Copy each line of the data that has "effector" in it.

STORED DATA Start Marker

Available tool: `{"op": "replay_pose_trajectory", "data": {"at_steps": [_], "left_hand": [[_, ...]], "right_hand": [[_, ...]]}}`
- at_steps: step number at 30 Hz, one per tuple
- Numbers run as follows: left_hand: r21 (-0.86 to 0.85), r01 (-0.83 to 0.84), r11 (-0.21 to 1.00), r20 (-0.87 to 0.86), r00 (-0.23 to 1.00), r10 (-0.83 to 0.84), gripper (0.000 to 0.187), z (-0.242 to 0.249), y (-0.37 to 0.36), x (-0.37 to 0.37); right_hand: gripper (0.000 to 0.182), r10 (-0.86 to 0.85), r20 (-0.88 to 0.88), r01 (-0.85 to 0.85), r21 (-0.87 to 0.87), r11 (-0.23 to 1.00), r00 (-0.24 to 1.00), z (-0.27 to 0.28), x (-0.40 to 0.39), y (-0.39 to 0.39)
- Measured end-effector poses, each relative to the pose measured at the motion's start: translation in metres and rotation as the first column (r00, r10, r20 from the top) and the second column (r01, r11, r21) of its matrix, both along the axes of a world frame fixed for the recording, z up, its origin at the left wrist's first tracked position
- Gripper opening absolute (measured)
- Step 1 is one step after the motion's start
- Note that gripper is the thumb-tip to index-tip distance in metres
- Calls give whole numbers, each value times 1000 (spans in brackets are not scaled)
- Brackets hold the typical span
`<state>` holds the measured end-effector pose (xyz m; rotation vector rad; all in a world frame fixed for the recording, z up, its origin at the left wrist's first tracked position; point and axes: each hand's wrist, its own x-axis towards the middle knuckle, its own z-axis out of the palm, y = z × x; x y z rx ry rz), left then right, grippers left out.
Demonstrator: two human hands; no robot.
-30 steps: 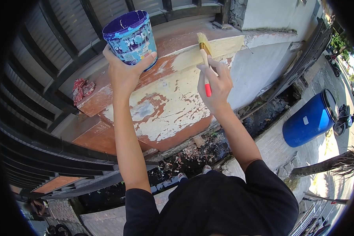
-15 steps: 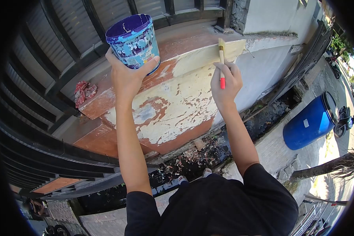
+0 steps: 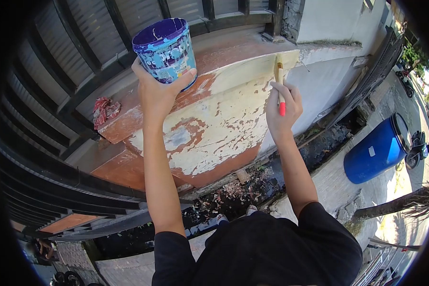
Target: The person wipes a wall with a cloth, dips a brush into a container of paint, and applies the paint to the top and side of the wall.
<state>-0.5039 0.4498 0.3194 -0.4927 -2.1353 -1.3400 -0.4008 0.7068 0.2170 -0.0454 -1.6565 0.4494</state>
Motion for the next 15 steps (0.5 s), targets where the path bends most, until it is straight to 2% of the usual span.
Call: {"op": "replay_pose_trajectory", "data": {"at_steps": [1, 2, 6, 7, 9, 10, 12, 14, 15], "left_hand": [[7, 5, 1000, -6, 1000, -5, 127, 2, 0, 0], [8, 1, 1000, -11, 1000, -1, 127, 2, 0, 0], [6, 2, 1000, -18, 1000, -2, 125, 0, 1, 1], [17, 12, 1000, -22, 1000, -12, 124, 1, 1, 1], [0, -3, 1000, -22, 1000, 3, 124, 2, 0, 3], [-18, -11, 1000, -20, 1000, 10, 123, 2, -1, 3], [-23, -34, 999, -36, 999, 33, 122, 2, -1, 4], [-36, -28, 999, -20, 999, 27, 121, 3, -1, 5], [-20, -25, 999, -30, 999, 25, 120, 3, 0, 5]], "right_hand": [[25, -68, -17, 68, 11, 998, 998, 1, -7, 4], [25, -63, -23, 64, 12, 998, 998, -5, -11, -2], [26, 232, 142, -255, 178, 951, 962, -22, -1, -75], [26, 236, 139, -259, 179, 949, 962, -26, 9, -81], [23, 439, 207, -461, 70, 885, 874, -25, 22, -90], [23, 449, 199, -471, 79, 878, 871, -17, 22, -86], [25, 467, 89, -465, -40, 884, 880, 12, 29, -69], [21, 446, 103, -414, -237, 879, 889, 71, 45, -54], [20, 475, 35, -458, -213, 863, 879, 103, 43, -45]]}}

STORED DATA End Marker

**OUTPUT OF THE TASK:**
- Measured end-effector poses, each relative to the pose measured at the motion's start: translation in metres and rotation as the first column (r00, r10, r20 from the top) and the second column (r01, r11, r21) of its matrix, both along the axes of a world frame fixed for the recording, z up, its origin at the left wrist's first tracked position
`<state>` holds the measured end-effector pose (xyz m; rotation vector rad; all in a world frame fixed for the recording, z up, its origin at the left wrist's first tracked position; point and axes: each hand's wrist, its own x-axis towards the middle knuckle, its own z-axis out of the palm, y = z × x; x y z rx ry rz), left then right, grippers left out.

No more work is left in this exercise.